* [PROBLEM DESCRIPTION]:
Look for "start" in the listing below. Gather each line that contains it.

* [STORED DATA]:
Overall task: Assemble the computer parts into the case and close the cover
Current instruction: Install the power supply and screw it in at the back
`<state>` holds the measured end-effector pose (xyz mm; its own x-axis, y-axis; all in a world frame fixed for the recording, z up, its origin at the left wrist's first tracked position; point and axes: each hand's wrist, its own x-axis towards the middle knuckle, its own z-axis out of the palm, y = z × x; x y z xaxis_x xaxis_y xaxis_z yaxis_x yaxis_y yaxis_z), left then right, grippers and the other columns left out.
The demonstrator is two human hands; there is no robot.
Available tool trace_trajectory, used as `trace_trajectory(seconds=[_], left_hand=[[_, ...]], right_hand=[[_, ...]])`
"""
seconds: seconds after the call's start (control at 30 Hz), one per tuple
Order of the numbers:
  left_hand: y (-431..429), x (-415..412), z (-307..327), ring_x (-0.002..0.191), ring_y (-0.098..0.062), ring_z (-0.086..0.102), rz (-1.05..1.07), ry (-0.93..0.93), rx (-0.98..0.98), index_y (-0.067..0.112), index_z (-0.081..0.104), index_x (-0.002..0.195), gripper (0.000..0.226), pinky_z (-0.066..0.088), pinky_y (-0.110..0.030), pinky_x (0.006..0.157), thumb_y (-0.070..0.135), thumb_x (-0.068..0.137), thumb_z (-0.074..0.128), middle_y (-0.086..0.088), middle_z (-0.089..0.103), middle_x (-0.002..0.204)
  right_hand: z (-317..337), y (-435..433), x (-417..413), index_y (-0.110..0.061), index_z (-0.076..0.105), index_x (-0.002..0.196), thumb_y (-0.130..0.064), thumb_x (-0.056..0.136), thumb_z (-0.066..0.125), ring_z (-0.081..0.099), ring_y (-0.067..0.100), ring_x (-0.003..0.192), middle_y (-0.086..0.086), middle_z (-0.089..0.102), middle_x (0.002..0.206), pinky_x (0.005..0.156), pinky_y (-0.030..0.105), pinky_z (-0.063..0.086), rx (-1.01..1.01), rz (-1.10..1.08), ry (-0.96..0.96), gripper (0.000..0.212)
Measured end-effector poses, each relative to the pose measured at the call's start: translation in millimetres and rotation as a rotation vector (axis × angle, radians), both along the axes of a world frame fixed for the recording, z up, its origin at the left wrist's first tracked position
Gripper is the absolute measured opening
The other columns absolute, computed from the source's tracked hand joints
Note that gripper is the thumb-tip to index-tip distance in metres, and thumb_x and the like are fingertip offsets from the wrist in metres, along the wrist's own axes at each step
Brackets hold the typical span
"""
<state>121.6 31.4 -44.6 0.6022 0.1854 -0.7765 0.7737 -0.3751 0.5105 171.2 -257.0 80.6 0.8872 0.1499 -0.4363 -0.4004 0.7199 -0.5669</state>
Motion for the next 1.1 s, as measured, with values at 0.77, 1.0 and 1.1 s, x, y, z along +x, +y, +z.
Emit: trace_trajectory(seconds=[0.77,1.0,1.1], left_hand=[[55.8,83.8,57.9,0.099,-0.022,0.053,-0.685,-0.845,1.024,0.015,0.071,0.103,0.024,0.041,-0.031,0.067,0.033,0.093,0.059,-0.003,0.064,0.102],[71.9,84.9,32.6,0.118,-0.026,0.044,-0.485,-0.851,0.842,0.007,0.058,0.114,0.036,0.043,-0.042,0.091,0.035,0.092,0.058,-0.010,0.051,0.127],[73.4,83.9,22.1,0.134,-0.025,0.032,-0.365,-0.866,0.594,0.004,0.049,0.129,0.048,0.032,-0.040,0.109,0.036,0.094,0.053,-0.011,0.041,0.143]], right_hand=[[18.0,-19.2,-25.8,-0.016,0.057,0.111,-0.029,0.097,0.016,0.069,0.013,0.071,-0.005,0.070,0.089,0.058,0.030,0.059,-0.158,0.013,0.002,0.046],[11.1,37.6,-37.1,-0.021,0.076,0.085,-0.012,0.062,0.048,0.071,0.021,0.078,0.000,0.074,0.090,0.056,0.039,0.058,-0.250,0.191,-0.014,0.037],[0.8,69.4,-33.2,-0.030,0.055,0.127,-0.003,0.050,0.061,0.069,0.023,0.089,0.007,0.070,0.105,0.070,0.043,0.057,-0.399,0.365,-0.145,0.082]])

* [THE COMPLETED TASK]:
seconds: seconds after the call's start (control at 30 Hz), one per tuple
Measured end-effector poses, each relative to the pose measured at the call's start: translation in millimetres and rotation as a rotation vector (axis × angle, radians), both along the axes of a world frame fixed for the recording, z up, its origin at the left wrist's first tracked position

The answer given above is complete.